Popping the last element of a one-dimensional array

Question

When it comes to list s, we all know and love good old pop , which removes the last item from the list and returns it:

>>> x = range(3)
>>> last_element = x.pop()
>>> last_element
2
>>> x
[0, 1]

But suppose I'm using a one-dimensional numpy array to hold my items, because I'm doing a lot of elementwise computations. What then is the most efficient way for me to achieve a pop ?

Of course I can do

>>> import numpy as np
>>> x = np.arange(3)
>>> last_element = x[-1]
>>> x = np.delete(x, -1)  # Or x = x[:-1]
>>> last_element
2
>>> x
array([0, 1])

And, really, when it comes down to it, this is fine. But is there a one-liner for arrays I'm missing that removes the last item and returns it at the same time?

And I'm not asking for

>>> last_element, x = x[-1], x[:-1]

I'm not counting this as a one-liner, because it's two distinct assignments achieved by two distinct operations. Syntactic sugar is what puts it all on one line. It's a sugary way to do what I've already done above. (Ha, I was sure someone would rush to give this as the answer, and, indeed, someone has.
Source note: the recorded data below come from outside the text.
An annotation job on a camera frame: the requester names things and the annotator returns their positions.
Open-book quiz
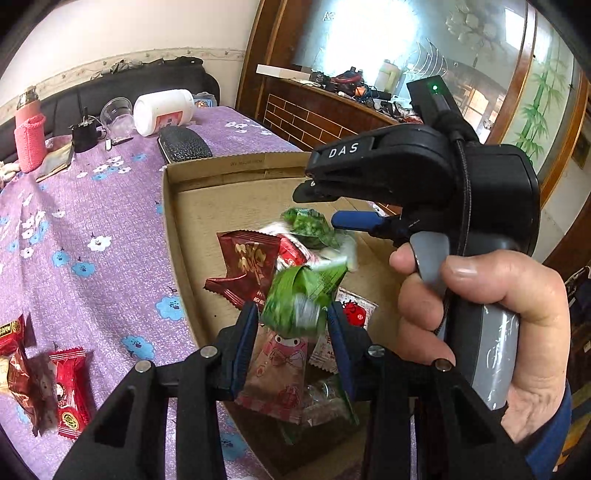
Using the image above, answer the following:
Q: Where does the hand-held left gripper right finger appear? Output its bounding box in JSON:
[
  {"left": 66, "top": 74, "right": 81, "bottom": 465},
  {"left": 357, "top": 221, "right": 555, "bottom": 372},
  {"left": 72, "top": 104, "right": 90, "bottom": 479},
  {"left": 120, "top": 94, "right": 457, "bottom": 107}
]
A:
[{"left": 325, "top": 302, "right": 525, "bottom": 480}]

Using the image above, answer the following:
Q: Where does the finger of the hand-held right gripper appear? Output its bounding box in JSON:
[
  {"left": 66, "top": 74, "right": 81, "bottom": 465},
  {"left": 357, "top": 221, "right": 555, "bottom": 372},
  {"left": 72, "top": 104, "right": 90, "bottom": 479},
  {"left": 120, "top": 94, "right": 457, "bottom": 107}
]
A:
[
  {"left": 293, "top": 179, "right": 371, "bottom": 205},
  {"left": 331, "top": 210, "right": 408, "bottom": 238}
]

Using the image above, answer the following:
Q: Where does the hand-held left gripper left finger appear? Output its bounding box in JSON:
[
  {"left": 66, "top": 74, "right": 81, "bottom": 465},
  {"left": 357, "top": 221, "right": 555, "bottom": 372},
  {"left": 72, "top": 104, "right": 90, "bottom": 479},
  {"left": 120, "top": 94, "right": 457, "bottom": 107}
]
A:
[{"left": 53, "top": 302, "right": 259, "bottom": 480}]

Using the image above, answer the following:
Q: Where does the small white red snack packet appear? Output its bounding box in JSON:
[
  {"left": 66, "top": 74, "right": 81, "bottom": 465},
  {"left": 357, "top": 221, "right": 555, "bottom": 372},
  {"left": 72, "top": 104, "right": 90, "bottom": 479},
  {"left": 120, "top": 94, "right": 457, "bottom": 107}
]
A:
[
  {"left": 333, "top": 286, "right": 378, "bottom": 332},
  {"left": 308, "top": 332, "right": 343, "bottom": 370}
]

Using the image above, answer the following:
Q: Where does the green pea snack packet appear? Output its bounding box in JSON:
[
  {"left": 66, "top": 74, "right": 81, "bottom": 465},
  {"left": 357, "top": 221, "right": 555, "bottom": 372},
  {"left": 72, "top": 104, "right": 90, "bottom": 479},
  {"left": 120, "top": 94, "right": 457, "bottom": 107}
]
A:
[{"left": 281, "top": 207, "right": 360, "bottom": 274}]

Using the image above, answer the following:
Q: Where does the pink checked snack packet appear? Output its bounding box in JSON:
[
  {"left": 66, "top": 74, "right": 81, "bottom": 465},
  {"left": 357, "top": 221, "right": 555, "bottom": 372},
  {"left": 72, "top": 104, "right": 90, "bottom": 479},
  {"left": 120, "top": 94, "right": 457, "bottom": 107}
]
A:
[{"left": 235, "top": 329, "right": 311, "bottom": 424}]

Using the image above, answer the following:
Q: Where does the clear green-ended snack packet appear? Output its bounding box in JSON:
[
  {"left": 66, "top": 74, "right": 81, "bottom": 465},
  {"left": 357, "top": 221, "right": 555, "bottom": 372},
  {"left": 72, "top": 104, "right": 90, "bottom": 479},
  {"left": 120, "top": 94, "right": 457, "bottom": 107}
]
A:
[{"left": 278, "top": 373, "right": 362, "bottom": 445}]

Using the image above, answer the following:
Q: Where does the dark red glossy snack packet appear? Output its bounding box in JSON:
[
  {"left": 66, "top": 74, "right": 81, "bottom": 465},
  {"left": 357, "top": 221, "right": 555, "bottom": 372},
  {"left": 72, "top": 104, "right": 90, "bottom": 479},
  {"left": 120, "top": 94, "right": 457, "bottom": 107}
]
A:
[{"left": 204, "top": 230, "right": 283, "bottom": 311}]

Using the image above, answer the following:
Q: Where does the cardboard box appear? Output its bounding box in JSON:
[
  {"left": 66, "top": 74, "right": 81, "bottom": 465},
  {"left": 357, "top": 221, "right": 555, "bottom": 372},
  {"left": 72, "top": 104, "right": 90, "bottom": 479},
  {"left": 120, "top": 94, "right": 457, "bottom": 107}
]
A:
[{"left": 160, "top": 150, "right": 419, "bottom": 480}]

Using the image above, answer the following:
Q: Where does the red figure print snack packet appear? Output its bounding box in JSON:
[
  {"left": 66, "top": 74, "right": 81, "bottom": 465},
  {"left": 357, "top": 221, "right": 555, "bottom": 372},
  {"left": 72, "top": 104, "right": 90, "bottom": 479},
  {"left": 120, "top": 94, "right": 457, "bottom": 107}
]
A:
[{"left": 48, "top": 348, "right": 94, "bottom": 438}]

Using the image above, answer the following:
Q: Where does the dark brown snack packet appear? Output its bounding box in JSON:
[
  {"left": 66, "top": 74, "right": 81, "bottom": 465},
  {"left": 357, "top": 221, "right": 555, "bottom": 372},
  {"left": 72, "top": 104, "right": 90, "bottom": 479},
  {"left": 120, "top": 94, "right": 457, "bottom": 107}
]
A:
[{"left": 6, "top": 345, "right": 60, "bottom": 438}]

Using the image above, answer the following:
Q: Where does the person's right forearm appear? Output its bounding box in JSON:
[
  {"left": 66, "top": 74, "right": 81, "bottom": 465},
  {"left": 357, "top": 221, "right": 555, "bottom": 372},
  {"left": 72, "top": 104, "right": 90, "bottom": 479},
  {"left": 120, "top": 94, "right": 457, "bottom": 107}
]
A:
[{"left": 522, "top": 383, "right": 575, "bottom": 474}]

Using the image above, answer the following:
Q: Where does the person's right hand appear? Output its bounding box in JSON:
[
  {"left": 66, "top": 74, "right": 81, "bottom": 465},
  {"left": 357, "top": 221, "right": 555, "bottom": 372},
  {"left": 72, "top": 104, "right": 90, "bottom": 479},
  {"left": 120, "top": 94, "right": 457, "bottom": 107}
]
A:
[{"left": 389, "top": 244, "right": 574, "bottom": 445}]

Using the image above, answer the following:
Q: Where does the wooden mirror cabinet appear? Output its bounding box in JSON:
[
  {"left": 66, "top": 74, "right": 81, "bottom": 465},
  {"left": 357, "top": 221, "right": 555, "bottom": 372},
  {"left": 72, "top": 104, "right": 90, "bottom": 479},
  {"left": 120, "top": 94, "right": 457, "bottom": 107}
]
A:
[{"left": 235, "top": 0, "right": 591, "bottom": 264}]

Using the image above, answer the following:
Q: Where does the white jug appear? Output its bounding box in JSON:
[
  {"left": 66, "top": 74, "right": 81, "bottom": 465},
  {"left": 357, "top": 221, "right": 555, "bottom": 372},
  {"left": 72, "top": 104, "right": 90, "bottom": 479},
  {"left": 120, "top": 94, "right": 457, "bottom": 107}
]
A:
[{"left": 375, "top": 60, "right": 401, "bottom": 93}]

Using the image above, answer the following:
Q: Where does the white flat box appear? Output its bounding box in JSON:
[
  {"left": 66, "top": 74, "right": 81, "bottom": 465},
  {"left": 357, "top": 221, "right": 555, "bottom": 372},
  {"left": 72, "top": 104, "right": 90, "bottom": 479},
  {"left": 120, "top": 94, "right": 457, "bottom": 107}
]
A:
[{"left": 256, "top": 64, "right": 320, "bottom": 80}]

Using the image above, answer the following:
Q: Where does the black patterned glasses case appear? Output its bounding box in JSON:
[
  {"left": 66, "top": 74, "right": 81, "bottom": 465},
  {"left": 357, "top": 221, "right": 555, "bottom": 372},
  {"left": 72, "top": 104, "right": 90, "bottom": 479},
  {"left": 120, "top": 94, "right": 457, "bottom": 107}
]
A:
[{"left": 157, "top": 126, "right": 214, "bottom": 165}]

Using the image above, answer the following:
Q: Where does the purple floral tablecloth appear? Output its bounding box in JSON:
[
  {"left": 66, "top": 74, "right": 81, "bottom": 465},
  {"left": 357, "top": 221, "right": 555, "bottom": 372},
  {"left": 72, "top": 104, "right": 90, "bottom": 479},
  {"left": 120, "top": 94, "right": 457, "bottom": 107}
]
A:
[{"left": 0, "top": 105, "right": 308, "bottom": 480}]

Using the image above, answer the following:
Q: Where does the white plastic jar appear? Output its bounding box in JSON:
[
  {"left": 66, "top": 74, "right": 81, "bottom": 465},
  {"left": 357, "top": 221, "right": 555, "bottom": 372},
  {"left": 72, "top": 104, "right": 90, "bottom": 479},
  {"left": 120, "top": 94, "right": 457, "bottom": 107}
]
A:
[{"left": 133, "top": 89, "right": 197, "bottom": 138}]

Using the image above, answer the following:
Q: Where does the dark cloth bundle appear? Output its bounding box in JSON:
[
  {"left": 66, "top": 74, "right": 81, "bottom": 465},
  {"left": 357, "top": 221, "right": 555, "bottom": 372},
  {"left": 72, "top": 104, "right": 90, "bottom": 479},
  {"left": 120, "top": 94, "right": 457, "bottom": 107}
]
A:
[{"left": 88, "top": 54, "right": 207, "bottom": 83}]

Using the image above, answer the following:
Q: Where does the clear plastic cup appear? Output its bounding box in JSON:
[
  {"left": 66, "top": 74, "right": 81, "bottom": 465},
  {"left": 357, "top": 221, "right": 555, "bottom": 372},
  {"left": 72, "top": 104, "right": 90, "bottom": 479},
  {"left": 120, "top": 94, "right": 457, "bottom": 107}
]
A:
[{"left": 100, "top": 98, "right": 136, "bottom": 140}]

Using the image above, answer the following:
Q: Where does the small notebook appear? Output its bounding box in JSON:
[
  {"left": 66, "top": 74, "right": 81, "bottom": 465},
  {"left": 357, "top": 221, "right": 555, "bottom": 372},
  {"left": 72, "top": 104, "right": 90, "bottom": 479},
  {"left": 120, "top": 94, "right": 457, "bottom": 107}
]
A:
[{"left": 35, "top": 138, "right": 75, "bottom": 184}]

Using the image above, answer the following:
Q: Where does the black sofa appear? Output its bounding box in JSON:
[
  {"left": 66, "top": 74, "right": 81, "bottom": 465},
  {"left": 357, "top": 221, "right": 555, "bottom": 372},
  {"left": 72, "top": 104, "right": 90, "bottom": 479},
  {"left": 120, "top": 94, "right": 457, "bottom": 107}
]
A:
[{"left": 0, "top": 62, "right": 221, "bottom": 127}]

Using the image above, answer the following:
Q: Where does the pink sleeved bottle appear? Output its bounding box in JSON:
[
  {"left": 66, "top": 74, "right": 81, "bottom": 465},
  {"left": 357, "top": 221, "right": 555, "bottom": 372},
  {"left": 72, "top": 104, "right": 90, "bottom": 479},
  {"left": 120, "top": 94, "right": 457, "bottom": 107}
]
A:
[{"left": 14, "top": 87, "right": 48, "bottom": 174}]

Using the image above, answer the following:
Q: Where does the pile of cables and gadgets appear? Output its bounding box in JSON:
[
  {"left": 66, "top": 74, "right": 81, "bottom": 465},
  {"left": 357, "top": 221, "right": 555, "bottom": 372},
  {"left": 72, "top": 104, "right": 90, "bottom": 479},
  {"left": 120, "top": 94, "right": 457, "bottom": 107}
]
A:
[{"left": 309, "top": 62, "right": 419, "bottom": 123}]

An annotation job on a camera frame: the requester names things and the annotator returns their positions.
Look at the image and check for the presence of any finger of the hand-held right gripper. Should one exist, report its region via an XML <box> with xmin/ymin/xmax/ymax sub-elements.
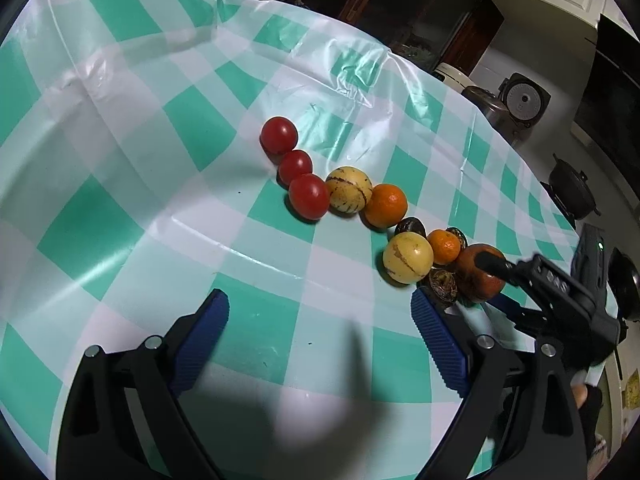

This answer is the equivalent of my asking, "What's a faster way to get to the store than walking?" and someone answering, "Walk, but walk faster." Uh . . . thanks. I already know how to walk.)

Answer 1

There is no such one liner for numpy (unless you write your own). numpy is meant to work on fixed sized objects (or objects that change less frequently). So by that metric a regular old python list is better for popping.

You are correct in that element-wise operations are better with numpy . You're going to have to profile out your code and see which performs better and make a design decision.